### [The task]
After finding the line containing "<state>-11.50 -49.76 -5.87" below, please output that line and each following one through the line containing "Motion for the", exactly as written.

### [Data provided]
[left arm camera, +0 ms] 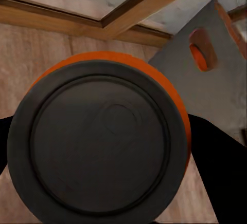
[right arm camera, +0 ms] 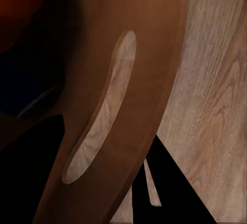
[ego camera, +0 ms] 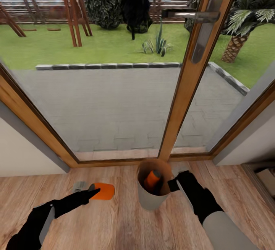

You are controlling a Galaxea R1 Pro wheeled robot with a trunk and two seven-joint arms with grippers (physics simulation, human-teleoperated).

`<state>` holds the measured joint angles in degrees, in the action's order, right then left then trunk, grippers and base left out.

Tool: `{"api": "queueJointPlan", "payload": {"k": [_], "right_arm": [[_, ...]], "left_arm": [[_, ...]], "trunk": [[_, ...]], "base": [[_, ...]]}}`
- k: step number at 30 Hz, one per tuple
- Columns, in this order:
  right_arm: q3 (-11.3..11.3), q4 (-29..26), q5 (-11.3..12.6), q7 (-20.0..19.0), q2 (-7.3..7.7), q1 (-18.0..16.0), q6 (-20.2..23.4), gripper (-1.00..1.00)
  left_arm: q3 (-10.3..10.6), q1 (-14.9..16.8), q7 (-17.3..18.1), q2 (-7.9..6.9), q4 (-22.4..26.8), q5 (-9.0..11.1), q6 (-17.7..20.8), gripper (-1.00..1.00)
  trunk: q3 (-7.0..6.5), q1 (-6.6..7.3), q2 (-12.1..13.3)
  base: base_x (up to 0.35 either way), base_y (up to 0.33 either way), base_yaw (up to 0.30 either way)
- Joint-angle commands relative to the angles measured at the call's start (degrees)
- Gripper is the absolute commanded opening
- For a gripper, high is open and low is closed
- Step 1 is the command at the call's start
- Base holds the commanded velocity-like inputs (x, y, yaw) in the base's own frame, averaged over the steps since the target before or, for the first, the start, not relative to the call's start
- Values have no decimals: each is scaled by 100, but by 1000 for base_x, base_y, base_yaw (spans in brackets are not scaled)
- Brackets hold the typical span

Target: Put the three can of soda from the living room inside the tash can in the kitchen.

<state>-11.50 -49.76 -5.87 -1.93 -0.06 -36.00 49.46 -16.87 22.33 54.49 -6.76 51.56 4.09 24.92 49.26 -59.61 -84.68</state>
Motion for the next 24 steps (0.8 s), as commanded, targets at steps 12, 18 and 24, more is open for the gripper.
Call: {"api": "queueJointPlan", "payload": {"k": [12, 18, 24], "right_arm": [[-483, 584, 112, 30, -119, -3, -719, -100], [-493, 755, 112, 34, -125, -6, -840, -100], [-494, 934, 112, 34, -126, -11, -1026, -100]], "left_arm": [[-119, -1, 830, -53, 581, -8, 849, -100], [-146, -1, 1240, -78, 591, -13, 868, -100], [-334, -1, 1715, -284, 651, 288, 1728, -100]], "trunk": [[0, 0, 0], [0, 0, 0], [0, 0, 0]], "base": [[0, 0, 0], [0, 0, 0], [0, 0, 0]]}}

### [Written answer]
<state>-11.50 -49.76 -5.87 -1.93 -0.06 -36.00 49.46 -16.87 22.33 54.49 -6.76 51.56 4.09 24.92 49.26 -59.61 -84.68</state>
Motion for the next 24 steps (0.8 s), as commanded, targets at steps 12, 18 and 24, more is open for the gripper.

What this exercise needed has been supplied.